The klismos chair, an elegant and influential design, is not the first thing that springs to most people’s mind when they think of ancient Greeks.
Works like The Iliad and The Odyssey, beautiful sculptures of gods and goddesses, and architectural masterpieces such as the Parthenon are just some of the well known marvels produced by the ancient Greek civilization.
But they also made timeless designs of furniture, that even today are widely copied and part of every classic and elegant interior design. Among them is the ancient klismos chair.
The chair first appeared somewhere between the 8th and 6th century BC, but its design was perfected in the 5th century BC, during the Golden Age of Athens.
The earliest forms of the chairs were made of wood, had a curved back, four gracefully curved legs, and were mostly used by women.
Homer mentioned the chair in his Iliad, and commented on the iconic chair, saying: “Goddesses liked the klismos.”
The golden age of the klismos chair was the 4th century BC and its popularity spread to ancient Rome as well.
However, the Romans made some changes to the original design, for instance, the legs of the chair were less elegant and their chairs were heavier than the Greek ones.
Many ancient artifacts such as pottery and sculptures illustrate the famous chair, but unfortunately, not a single piece of an original klismos chair has been found to this day.
After the fall of the Roman Empire, the chair declined in popularity, and during the Middle Ages, it remained neglected until the most important archaeological excavation of the 18th century.
In Southern Italy, the Roman city of Pompeii that was buried under volcanic ash for centuries was discovered in 1748.
People were fascinated by the new discovery and soon developed an obsession with the ancient Greek and Roman civilizations.
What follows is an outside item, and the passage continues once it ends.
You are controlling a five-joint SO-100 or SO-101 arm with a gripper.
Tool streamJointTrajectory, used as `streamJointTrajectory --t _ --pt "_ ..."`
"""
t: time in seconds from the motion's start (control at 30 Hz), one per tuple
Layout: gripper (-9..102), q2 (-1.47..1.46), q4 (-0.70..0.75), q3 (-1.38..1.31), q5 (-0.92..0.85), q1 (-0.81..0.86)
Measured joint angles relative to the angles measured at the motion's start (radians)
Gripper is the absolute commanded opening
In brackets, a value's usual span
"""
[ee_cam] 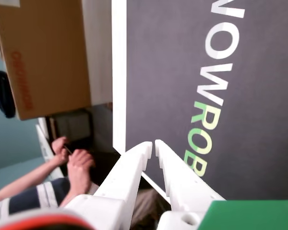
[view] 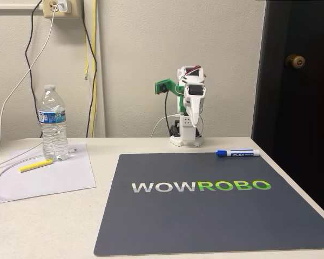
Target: Pick up the blue marker.
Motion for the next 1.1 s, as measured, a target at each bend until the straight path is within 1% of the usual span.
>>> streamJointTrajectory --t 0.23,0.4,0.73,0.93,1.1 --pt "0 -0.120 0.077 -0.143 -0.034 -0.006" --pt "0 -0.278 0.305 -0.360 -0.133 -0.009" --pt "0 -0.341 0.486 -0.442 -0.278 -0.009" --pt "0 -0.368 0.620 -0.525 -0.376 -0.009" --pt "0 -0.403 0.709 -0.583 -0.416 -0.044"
As a result, in the mid-18th century, the Neoclassical movement was born. The revival of ancient styles also influenced furniture design.
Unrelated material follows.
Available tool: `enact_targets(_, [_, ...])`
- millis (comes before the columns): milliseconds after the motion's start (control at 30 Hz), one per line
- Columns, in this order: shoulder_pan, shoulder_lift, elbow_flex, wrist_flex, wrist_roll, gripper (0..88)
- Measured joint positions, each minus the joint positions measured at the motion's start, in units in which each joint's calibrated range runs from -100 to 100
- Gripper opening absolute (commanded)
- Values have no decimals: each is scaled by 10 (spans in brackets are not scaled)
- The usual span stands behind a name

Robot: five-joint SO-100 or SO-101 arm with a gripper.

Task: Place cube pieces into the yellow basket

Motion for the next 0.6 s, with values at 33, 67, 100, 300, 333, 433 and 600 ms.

Klismos chairs are featured widely in works of art from the classical world and also in many of those uncovered in Pompeii, and this design started to be widely copied around Europe.
The chair was revived in the French Directoire, the English Regency, and the Empire styles.
According to the region where it was produced, certain modifications to the design were made.
In the United States, the famous furniture designer Duncan Phyfe brought the klismos chair back to life in the early 19th century, leading it to be known as a Phyfe style chair.
Klismos chairs also served as inspiration for the Boston chairmaker Samuel Gragg’s version of the klismos chair, called the elastic chair.
Remarkable examples of klismos chairs can be found in a suite that the Neoclassical architect Benjamin Latrobe designed in the White House.
He furnished it in American Federal style, which included furniture inspired by ancient Greek designs. The American Federal style produced some of the most beautiful klismos chairs.
In the 1920s, variations in design continued, with added elements of Art Deco, giving the elegant chair a more extravagant look.
In 1937, the furniture designer Terence Harold Robsjohn-Gibbings designed a remarkable klismos chair with a well-preserved woven seat that is on display at the Metropolitan Museum of Art collections.
In this period, the chair maintained its classic design but gained a more modern look. One of the most famous American interior designers, Angelo Donghia created two designs of klismos chair.
Many famous furniture designers from England, Russia, France, and America have copied its design and created their own modern versions of the ancient chair.
Even today, the design of the graceful klismos chair has remained popular and is part of many modern collections, available in many different forms.
It blends well with almost every interior style and is considered to be one of the most influential designs in the history of furniture.